Paige Hughart
Paige is pursuing a dual master’s degree in landscape architecture and ecosystem science and management at UM-Ann Arbor, building on their skills with the goal of restoring and building community-led, widely accessible, sustainable greenspace.
Paige Hughart believes all communities deserve equitable access to sustainable ecosystems, healthy produce, and interdependent relationships with the earth. Growing up in metro Detroit, in a neighborhood without green spaces, Paige found comfort in their grandmother’s incredible garden. They leaned on this affinity when, determined to create stability for themself and pursue in-state college tuition, they enrolled themself in a Kentucky high school halfway through their senior year and tended local professors’ gardens to pay for their apartment. Paige has continued to grow and share produce ever since, growing in their conviction that fresh food and plants are a means to access community and resiliency.
After graduating with their bachelor’s degree from Western Kentucky University, Paige returned to the Detroit area and began working with 313Reads, a collective impact coalition working toward literacy equity in Detroit. Over the next five years, Paige grew their skills in community organizing, project management, and strategic planning, ultimately becoming the organization’s senior director of projects and operations.
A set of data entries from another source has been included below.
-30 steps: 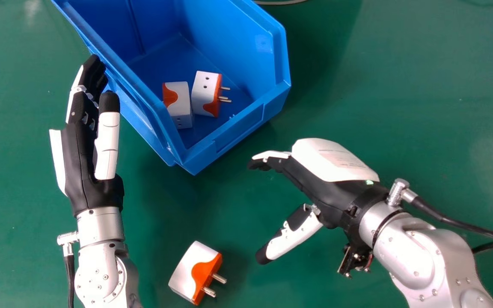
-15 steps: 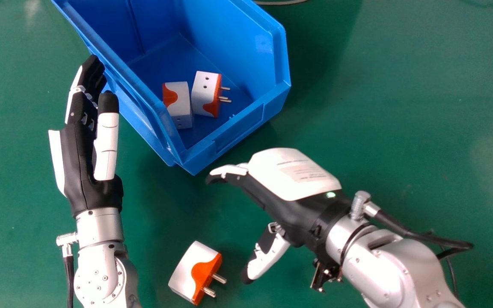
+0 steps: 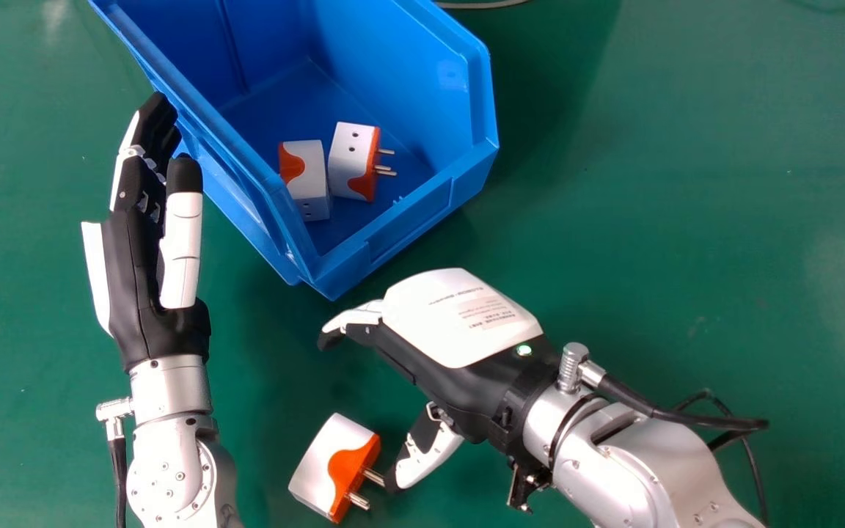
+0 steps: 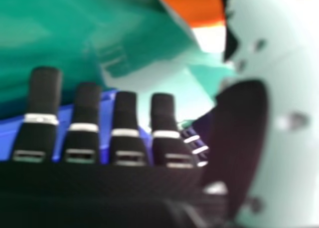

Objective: Pick all objects and put in blue box

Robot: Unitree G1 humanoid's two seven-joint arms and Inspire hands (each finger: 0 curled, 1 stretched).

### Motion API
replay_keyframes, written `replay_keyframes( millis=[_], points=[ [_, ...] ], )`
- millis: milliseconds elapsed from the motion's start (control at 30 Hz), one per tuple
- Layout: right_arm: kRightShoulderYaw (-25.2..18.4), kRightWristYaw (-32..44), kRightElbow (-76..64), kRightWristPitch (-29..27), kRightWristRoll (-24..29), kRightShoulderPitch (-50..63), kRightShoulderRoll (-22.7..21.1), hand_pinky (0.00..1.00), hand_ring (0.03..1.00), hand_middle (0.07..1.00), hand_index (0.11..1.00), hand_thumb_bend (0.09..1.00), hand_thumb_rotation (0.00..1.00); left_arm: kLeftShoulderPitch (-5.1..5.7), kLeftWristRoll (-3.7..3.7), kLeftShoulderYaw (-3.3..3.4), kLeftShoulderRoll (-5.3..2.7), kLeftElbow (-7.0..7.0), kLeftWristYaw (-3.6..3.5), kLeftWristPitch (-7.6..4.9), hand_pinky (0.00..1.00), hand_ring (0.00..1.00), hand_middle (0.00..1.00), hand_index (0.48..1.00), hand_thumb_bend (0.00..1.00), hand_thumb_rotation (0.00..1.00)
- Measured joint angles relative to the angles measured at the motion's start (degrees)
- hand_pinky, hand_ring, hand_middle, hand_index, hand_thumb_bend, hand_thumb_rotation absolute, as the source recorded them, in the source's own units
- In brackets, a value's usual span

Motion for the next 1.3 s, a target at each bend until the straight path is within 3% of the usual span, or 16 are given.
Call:
replay_keyframes(
  millis=[100, 267, 833, 1033, 1300],
  points=[
    [0.19, 0.0, 0.01, -0.88, -0.24, 0.0, 0.07, 0.5, 0.747, 0.811, 0.773, 0.579, 0.0, 0.01, -0.5, 0.0, -0.05, -0.02, -0.3, 0.0, 0.92, 0.93, 0.91, 0.866, 0.81, 0.79],
    [0.63, 0.07, 0.02, -1.41, -0.41, 0.02, 0.47, 0.51, 0.74, 0.804, 0.762, 0.591, 0.0, 0.02, -0.4, -0.03, -0.04, -0.02, 0.09, 0.0, 0.92, 0.93, 0.91, 0.867, 0.82, 0.79],
    [1.22, 4.25, -0.29, -0.87, -3.45, 0.32, 0.91, 0.52, 0.721, 0.792, 0.709, 0.646, 0.0, 0.03, -0.33, -0.14, -0.03, -0.22, 0.19, 0.03, 0.91, 0.92, 0.91, 0.869, 0.82, 0.79],
    [5.01, 6.88, -0.28, 0.29, -10.13, 0.14, 3.19, 0.5, 0.737, 0.797, 0.704, 0.672, 0.0, 0.03, 0.19, -0.49, -0.02, -0.26, 0.45, 0.03, 0.9, 0.92, 0.91, 0.866, 0.82, 0.79],
    [9.09, 6.14, 0.69, -2.38, -14.45, -0.05, 3.6, 0.47, 0.753, 0.77, 0.68, 0.711, 0.08, 0.02, 0.18, -0.53, -0.01, -0.47, 0.43, 0.06, 0.9, 0.92, 0.91, 0.865, 0.81, 0.78]
  ],
)
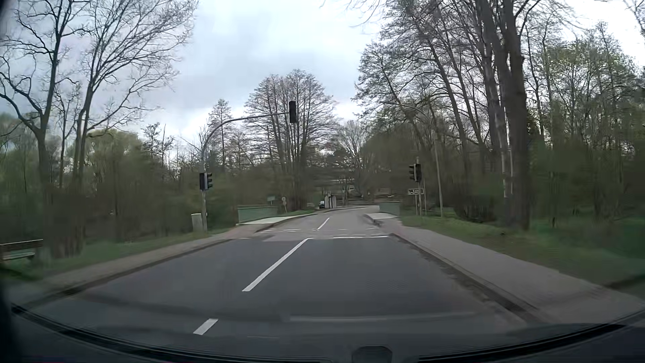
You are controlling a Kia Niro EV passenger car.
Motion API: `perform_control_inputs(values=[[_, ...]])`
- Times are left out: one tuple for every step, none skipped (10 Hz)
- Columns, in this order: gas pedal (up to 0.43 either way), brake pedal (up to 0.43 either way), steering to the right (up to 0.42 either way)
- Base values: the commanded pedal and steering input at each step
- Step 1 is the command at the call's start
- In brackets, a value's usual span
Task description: Follow the waypoints while adhering to traffic rules and regulations
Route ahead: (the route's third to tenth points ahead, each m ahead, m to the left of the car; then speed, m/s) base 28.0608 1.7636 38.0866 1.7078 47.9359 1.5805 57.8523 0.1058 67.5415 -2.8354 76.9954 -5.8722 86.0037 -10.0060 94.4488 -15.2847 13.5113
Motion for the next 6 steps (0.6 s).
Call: perform_control_inputs(values=[[0.138, 0.000, -0.010], [0.138, 0.000, -0.010], [0.138, 0.000, -0.010], [0.138, 0.006, -0.006], [0.138, 0.000, -0.003], [0.138, 0.000, -0.002]])
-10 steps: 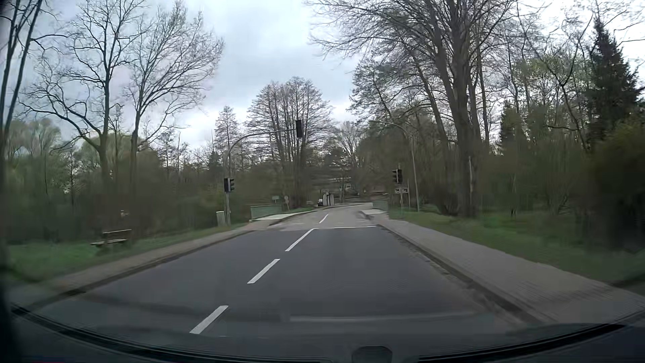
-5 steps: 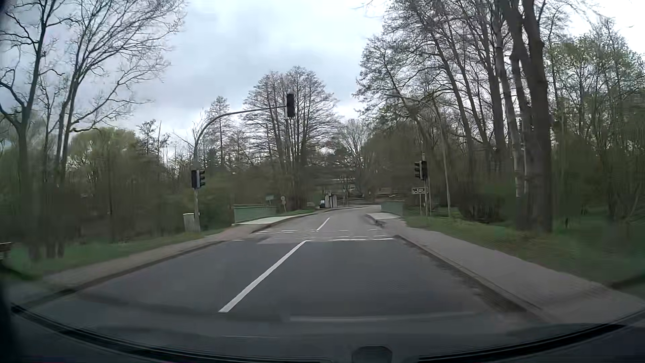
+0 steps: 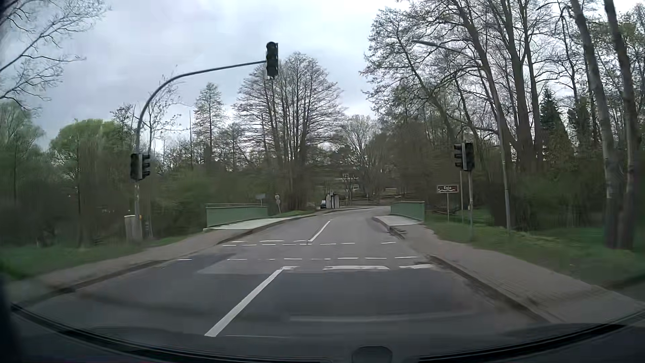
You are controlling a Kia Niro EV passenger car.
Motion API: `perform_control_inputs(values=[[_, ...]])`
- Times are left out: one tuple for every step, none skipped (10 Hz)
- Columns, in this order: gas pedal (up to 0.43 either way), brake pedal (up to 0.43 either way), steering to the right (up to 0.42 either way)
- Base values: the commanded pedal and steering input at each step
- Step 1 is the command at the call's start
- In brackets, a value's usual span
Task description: Follow the waypoints while adhering to traffic rules and regulations
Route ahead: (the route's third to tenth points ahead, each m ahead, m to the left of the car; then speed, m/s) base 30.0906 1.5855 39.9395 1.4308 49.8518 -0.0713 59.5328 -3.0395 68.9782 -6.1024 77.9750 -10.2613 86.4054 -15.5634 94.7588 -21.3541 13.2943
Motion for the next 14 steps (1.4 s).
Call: perform_control_inputs(values=[[0.138, 0.000, -0.001], [0.138, 0.006, -0.001], [0.138, 0.000, 0.000], [0.138, 0.000, 0.001], [0.138, 0.000, 0.001], [0.138, 0.000, 0.001], [0.138, 0.000, 0.001], [0.138, 0.000, 0.001], [0.138, 0.000, 0.001], [0.138, 0.000, 0.001], [0.138, 0.006, 0.001], [0.138, 0.000, 0.001], [0.138, 0.000, 0.002], [0.150, 0.000, 0.001]])
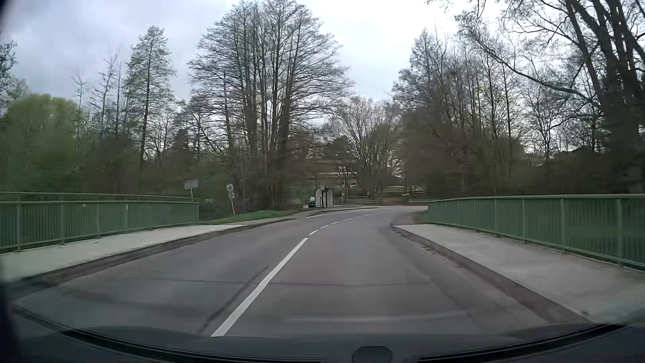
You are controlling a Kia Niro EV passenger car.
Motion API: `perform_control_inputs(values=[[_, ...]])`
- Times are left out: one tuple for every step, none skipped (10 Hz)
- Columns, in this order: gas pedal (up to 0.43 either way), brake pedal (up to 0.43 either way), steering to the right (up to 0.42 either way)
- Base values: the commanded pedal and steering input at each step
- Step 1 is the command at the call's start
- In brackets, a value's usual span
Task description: Follow the waypoints while adhering to traffic rules and regulations
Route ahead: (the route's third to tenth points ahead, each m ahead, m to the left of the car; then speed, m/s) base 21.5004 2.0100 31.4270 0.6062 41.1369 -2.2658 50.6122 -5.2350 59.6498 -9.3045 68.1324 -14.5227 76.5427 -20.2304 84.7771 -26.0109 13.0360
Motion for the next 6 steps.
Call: perform_control_inputs(values=[[0.150, 0.000, 0.002], [0.150, 0.000, 0.002], [0.157, 0.000, 0.004], [0.157, 0.000, 0.008], [0.177, 0.000, 0.012], [0.177, 0.000, 0.016]])
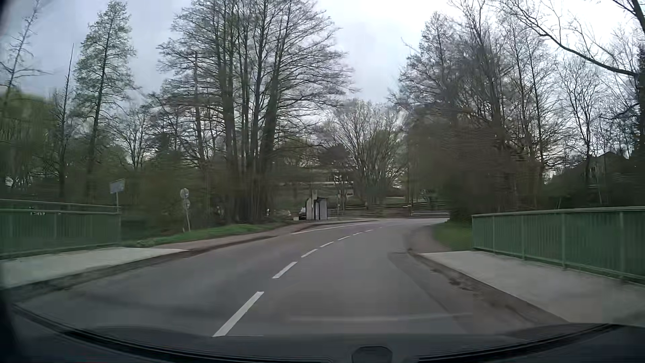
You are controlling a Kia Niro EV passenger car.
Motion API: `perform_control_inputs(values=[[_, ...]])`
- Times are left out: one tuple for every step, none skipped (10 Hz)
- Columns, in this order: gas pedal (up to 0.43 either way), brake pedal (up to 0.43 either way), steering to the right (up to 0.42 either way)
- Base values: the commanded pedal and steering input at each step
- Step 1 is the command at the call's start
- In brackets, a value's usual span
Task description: Follow the waypoints while adhering to traffic rules and regulations
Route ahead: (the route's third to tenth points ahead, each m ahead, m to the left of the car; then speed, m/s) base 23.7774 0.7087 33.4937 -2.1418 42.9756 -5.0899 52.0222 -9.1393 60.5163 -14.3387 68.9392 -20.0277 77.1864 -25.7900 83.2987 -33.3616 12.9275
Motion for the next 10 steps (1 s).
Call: perform_control_inputs(values=[[0.177, 0.000, 0.016], [0.177, 0.000, 0.018], [0.177, 0.000, 0.019], [0.177, 0.000, 0.021], [0.177, 0.000, 0.028], [0.169, 0.000, 0.034], [0.157, 0.000, 0.037], [0.150, 0.000, 0.039], [0.150, 0.000, 0.039], [0.150, 0.000, 0.039]])
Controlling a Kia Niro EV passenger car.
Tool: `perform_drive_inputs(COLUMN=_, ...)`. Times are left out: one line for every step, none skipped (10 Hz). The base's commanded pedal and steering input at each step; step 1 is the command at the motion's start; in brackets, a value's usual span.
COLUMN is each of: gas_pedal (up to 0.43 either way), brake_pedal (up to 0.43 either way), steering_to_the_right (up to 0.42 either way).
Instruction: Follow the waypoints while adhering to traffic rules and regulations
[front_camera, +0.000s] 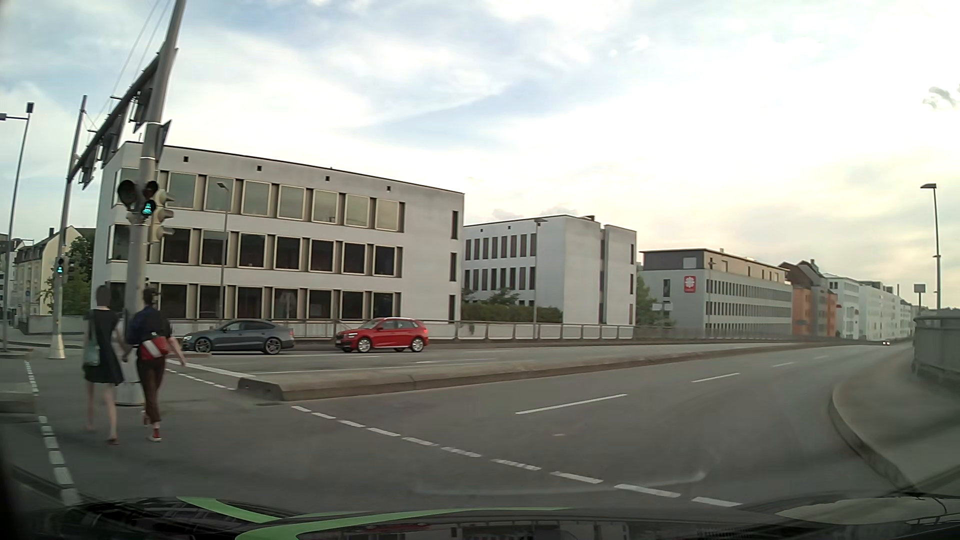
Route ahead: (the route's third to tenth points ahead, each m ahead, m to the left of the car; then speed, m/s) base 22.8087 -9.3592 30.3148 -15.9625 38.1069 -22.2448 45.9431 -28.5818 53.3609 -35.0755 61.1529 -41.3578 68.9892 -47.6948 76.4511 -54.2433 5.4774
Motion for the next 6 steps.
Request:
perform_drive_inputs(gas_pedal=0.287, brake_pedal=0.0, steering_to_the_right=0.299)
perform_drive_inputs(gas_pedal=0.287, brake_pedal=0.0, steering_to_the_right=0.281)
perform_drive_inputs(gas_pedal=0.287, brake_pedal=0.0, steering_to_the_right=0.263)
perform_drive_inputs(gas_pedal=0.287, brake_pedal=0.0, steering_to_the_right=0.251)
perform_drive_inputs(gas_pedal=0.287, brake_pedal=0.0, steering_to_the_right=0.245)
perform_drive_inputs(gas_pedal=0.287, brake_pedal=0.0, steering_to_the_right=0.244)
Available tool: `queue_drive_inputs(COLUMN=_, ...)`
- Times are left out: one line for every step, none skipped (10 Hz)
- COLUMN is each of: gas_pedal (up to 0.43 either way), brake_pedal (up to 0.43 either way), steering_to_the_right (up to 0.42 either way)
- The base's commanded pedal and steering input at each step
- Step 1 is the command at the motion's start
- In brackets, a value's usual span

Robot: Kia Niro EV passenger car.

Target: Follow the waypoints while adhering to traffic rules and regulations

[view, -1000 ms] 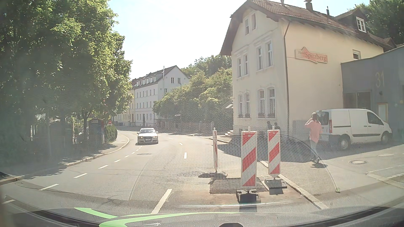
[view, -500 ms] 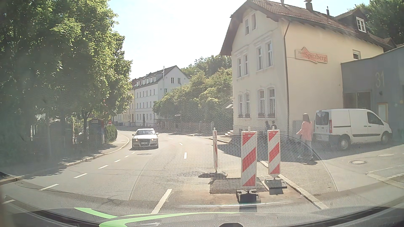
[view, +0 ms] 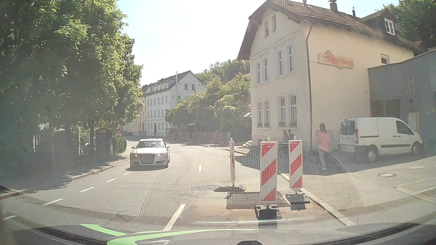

Now, Paige is pursuing a dual master’s degree in landscape architecture and ecosystem science and management at UM-Ann Arbor, building on their skills with the goal of restoring and building community-led, widely accessible, sustainable greenspace. Most recently, they have served as a Catalyst Leadership Circle Fellow with the Graham Sustainability Institute, working with the City of Birmingham to help create a guidebook, application, and funding database to create a rain garden rebate program. They were also awarded a Peter and Carolyn Mertz Fellowship by the U-M School for Environment and Sustainability.
Paige’s professors and mentors remark that their “commitment to academic, sustainability, and social responsibility is second to none,” and that they are “on track to become a highly sought-after and productive young professional.”
CEW+ commends Paige’s commitment to advancing community-led, sustainable greenspace and names them a Margaret Dow Towsley Scholar.